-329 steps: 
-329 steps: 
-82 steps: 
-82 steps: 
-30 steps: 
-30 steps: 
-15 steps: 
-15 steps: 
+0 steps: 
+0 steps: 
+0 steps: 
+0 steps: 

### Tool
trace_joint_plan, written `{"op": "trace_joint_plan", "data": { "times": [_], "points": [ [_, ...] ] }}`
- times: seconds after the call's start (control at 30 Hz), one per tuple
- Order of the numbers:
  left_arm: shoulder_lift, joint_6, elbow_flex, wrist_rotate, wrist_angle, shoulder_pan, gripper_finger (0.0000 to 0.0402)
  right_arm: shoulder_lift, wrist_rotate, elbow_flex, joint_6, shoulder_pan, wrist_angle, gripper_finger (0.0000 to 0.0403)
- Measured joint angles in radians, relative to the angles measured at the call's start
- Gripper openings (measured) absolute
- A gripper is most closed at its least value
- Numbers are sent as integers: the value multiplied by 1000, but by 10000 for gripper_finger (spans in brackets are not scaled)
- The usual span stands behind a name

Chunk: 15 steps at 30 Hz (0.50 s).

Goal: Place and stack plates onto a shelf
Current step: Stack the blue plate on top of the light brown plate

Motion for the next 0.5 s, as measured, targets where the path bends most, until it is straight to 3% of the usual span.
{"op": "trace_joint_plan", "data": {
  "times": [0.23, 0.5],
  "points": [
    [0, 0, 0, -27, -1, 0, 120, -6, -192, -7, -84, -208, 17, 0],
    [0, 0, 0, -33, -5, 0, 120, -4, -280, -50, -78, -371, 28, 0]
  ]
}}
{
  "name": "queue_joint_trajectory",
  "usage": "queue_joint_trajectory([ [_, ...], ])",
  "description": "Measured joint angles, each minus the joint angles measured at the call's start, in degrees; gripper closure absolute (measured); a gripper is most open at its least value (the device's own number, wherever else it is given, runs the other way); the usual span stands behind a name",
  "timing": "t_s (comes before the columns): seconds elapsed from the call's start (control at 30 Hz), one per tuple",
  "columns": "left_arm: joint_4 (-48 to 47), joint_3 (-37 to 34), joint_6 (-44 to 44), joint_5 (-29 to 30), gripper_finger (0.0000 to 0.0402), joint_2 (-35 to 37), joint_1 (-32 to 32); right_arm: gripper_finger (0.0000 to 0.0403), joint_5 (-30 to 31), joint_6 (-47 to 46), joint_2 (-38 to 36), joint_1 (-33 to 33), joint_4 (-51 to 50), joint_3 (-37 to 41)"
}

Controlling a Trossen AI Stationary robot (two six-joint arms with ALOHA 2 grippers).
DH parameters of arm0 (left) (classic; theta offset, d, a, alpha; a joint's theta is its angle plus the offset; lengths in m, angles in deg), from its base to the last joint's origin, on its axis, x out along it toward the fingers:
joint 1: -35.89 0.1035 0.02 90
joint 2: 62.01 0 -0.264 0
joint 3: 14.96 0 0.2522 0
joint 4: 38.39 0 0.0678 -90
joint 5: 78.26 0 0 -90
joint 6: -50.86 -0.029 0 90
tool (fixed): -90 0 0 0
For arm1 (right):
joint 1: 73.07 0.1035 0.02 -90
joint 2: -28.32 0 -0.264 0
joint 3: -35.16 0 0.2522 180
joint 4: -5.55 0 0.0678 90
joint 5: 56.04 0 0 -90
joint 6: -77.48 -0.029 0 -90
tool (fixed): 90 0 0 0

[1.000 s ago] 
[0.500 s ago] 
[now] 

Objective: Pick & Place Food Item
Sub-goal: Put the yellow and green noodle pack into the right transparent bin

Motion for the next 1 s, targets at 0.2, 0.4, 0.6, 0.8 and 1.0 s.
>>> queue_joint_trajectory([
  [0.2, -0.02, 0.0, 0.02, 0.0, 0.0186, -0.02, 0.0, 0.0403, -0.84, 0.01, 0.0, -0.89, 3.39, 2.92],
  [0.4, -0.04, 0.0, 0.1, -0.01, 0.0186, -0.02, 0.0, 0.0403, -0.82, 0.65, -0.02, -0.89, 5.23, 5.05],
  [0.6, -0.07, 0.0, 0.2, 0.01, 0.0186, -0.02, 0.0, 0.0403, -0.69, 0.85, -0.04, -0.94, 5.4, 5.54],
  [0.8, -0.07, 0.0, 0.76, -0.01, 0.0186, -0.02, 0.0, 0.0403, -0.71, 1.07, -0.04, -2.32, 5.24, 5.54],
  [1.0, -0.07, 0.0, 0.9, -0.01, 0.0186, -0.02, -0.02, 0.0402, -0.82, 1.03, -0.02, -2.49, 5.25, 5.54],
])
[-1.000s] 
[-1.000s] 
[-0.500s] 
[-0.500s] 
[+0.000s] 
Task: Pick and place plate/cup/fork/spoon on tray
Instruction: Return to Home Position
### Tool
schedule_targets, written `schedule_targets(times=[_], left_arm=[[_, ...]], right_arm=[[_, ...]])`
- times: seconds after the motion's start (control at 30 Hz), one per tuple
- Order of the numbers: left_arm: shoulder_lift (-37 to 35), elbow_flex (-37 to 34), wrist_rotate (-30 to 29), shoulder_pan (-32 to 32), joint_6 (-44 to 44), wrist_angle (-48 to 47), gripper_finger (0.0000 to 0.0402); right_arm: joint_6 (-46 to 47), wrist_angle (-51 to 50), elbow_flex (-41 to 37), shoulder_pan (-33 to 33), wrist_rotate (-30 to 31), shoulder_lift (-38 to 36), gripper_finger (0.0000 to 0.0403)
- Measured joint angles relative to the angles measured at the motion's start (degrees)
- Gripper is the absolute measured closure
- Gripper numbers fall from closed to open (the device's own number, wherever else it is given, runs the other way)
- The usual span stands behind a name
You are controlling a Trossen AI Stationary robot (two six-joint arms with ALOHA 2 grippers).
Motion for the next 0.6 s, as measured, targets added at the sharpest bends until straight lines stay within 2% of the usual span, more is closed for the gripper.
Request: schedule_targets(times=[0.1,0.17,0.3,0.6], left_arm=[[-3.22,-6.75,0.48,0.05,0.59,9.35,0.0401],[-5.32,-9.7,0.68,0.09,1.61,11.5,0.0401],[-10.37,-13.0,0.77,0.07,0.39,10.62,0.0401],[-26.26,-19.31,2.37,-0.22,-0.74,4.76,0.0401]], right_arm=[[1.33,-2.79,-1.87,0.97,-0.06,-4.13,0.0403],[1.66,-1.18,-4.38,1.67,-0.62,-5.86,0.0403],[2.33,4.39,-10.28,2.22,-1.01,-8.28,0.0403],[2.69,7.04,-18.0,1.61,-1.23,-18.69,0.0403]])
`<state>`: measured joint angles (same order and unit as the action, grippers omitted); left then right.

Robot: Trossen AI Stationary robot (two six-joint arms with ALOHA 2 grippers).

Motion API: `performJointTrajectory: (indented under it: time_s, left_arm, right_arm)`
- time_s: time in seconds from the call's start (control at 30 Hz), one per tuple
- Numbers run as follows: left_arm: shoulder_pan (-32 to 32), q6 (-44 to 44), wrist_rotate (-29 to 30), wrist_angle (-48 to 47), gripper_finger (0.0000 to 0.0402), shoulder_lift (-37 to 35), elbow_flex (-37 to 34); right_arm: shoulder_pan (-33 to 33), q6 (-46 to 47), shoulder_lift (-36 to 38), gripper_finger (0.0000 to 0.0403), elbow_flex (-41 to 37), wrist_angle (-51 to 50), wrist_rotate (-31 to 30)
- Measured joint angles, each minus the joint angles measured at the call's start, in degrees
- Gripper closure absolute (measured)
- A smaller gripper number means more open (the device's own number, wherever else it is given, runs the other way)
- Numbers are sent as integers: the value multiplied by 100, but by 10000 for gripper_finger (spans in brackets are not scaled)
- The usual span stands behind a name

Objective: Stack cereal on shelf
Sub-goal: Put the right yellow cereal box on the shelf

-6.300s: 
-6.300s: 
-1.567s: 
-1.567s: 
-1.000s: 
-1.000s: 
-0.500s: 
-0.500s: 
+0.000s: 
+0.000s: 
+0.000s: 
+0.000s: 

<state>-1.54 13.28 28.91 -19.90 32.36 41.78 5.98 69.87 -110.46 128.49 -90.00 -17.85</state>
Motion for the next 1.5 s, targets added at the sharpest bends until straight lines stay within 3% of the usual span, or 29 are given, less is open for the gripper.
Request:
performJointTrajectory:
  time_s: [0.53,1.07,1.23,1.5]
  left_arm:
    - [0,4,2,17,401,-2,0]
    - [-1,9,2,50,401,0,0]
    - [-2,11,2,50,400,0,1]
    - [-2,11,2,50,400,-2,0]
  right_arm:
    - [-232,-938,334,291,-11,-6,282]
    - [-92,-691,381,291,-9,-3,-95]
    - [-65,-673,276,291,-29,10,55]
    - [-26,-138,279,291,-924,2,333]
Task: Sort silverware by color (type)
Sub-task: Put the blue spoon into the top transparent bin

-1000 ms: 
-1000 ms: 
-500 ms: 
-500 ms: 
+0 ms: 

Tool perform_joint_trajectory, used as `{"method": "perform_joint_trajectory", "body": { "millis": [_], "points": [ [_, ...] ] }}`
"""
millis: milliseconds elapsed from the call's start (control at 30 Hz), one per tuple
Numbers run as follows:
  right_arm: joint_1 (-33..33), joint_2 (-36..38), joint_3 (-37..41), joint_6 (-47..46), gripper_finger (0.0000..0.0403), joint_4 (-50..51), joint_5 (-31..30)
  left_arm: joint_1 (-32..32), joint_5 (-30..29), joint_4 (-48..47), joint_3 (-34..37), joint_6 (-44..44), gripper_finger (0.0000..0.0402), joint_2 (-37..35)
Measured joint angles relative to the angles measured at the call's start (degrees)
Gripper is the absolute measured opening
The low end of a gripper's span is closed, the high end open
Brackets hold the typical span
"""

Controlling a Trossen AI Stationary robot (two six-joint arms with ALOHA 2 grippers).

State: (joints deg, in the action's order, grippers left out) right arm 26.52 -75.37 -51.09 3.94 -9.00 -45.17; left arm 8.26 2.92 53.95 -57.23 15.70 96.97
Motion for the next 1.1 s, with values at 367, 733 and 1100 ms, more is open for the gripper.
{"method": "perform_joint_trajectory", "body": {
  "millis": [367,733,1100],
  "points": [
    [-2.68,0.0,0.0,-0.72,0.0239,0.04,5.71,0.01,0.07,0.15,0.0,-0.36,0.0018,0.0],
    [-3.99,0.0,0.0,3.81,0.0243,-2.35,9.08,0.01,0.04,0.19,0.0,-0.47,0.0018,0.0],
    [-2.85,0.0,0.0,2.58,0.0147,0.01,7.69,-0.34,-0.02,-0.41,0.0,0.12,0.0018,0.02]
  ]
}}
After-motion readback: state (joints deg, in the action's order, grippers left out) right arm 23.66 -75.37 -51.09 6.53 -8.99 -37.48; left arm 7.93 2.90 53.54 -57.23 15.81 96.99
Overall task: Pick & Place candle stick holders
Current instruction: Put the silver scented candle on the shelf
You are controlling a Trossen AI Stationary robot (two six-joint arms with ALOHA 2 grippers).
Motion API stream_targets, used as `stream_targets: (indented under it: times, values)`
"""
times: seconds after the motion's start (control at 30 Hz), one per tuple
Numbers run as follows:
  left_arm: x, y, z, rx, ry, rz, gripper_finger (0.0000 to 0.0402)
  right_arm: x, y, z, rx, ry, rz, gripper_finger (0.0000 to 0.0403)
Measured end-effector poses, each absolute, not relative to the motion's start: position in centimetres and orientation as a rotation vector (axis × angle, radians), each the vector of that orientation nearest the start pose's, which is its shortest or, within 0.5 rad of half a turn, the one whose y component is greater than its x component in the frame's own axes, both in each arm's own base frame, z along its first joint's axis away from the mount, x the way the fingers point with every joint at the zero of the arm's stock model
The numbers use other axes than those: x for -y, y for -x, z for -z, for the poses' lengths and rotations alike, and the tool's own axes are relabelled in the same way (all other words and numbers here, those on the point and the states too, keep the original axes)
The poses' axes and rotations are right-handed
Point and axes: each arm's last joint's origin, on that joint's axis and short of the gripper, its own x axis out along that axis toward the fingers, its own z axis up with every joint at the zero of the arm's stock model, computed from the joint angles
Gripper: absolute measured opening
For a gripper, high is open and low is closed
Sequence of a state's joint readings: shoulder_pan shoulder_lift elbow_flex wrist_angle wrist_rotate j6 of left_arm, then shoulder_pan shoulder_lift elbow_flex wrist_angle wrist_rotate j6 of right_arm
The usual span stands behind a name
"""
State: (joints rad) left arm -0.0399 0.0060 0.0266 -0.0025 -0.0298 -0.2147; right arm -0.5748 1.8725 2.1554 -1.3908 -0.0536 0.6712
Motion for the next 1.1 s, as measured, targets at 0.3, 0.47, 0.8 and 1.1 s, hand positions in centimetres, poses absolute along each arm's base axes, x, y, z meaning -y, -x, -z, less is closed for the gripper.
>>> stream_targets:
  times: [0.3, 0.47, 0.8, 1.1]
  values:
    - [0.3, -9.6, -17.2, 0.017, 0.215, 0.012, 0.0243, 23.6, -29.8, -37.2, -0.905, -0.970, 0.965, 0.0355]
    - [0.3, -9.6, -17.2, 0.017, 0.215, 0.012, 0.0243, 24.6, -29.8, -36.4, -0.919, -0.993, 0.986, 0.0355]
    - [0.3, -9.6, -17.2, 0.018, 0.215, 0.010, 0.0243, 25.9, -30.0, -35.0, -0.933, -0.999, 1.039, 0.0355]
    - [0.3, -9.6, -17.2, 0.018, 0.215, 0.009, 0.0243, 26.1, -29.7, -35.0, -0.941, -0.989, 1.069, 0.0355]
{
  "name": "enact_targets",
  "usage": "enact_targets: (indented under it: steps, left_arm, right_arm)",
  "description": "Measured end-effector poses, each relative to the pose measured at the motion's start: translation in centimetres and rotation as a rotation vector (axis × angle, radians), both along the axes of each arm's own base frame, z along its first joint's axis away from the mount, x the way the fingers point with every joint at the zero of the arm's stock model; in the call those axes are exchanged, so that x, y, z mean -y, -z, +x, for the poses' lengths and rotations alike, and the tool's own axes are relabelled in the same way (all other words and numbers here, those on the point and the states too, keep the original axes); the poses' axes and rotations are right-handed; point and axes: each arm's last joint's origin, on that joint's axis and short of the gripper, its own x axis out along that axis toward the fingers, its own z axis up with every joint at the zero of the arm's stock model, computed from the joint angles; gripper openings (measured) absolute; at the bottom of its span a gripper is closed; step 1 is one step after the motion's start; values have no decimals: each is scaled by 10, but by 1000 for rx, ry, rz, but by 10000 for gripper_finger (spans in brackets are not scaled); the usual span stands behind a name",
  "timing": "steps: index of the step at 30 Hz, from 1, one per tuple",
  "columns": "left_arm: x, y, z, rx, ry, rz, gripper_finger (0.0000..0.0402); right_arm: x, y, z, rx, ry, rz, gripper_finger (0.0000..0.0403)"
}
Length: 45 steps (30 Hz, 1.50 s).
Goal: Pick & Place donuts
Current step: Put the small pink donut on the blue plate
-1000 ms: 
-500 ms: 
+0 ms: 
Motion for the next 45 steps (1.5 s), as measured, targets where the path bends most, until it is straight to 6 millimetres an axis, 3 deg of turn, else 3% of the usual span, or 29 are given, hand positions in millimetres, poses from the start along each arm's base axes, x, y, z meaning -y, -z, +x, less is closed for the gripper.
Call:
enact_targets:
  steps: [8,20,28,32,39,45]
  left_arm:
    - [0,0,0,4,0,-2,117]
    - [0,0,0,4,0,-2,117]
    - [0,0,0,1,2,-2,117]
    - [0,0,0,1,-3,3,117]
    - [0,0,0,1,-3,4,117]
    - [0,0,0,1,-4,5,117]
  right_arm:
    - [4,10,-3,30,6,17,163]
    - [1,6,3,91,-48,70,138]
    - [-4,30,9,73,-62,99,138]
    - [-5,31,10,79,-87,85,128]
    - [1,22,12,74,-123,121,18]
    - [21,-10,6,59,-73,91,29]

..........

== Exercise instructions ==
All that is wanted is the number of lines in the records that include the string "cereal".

== Expected output ==
2